==== The data

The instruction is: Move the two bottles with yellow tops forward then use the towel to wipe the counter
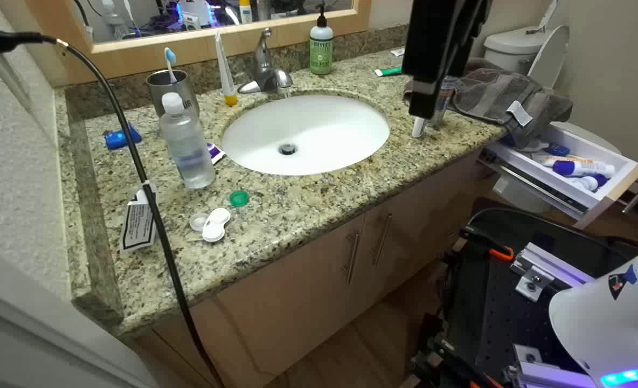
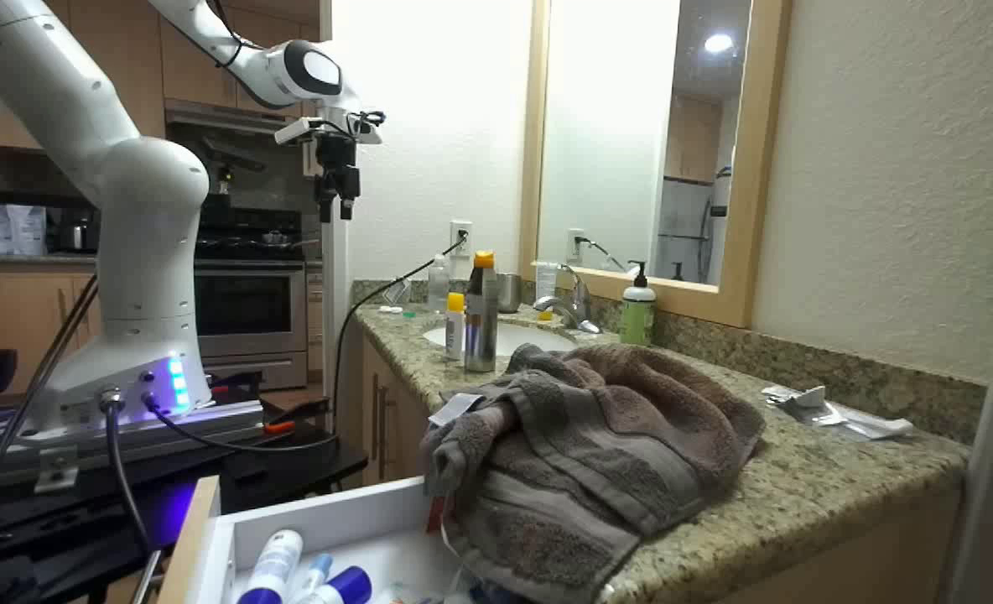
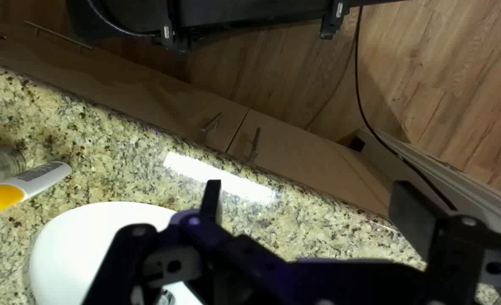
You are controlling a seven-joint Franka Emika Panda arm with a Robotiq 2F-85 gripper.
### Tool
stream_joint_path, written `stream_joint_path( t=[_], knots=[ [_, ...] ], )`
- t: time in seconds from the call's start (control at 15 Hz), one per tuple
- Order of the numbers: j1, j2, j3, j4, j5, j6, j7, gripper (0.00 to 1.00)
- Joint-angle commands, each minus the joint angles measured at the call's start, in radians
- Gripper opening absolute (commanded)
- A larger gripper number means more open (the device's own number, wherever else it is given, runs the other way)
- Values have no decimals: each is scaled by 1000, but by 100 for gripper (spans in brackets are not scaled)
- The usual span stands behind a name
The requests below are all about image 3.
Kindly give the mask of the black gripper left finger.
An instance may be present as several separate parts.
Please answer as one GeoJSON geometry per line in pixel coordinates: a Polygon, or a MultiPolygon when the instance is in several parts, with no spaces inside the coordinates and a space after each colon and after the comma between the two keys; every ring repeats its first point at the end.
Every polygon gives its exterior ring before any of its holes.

========
==== The data

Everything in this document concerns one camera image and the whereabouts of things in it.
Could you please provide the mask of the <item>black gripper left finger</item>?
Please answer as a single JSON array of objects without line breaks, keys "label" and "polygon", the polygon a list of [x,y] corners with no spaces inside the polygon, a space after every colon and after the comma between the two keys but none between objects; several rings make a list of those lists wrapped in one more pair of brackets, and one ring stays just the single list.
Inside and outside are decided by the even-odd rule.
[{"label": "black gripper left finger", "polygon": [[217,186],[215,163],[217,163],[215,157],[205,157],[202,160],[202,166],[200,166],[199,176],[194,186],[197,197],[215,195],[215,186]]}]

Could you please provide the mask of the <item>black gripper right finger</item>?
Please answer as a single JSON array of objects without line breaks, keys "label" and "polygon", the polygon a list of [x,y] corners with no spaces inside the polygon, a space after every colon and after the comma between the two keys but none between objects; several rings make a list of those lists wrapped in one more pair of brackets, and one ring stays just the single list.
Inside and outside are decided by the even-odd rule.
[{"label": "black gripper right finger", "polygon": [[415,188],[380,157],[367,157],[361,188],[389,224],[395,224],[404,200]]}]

========

**What is required**
Out of the records above, set down only the lines from the one that contains "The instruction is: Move" through the one that contains "- Gripper opening absolute (commanded)", unchanged and without the pictures.

**Solved exercise**
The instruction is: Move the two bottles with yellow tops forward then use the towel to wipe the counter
You are controlling a seven-joint Franka Emika Panda arm with a Robotiq 2F-85 gripper.
### Tool
stream_joint_path, written `stream_joint_path( t=[_], knots=[ [_, ...] ], )`
- t: time in seconds from the call's start (control at 15 Hz), one per tuple
- Order of the numbers: j1, j2, j3, j4, j5, j6, j7, gripper (0.00 to 1.00)
- Joint-angle commands, each minus the joint angles measured at the call's start, in radians
- Gripper opening absolute (commanded)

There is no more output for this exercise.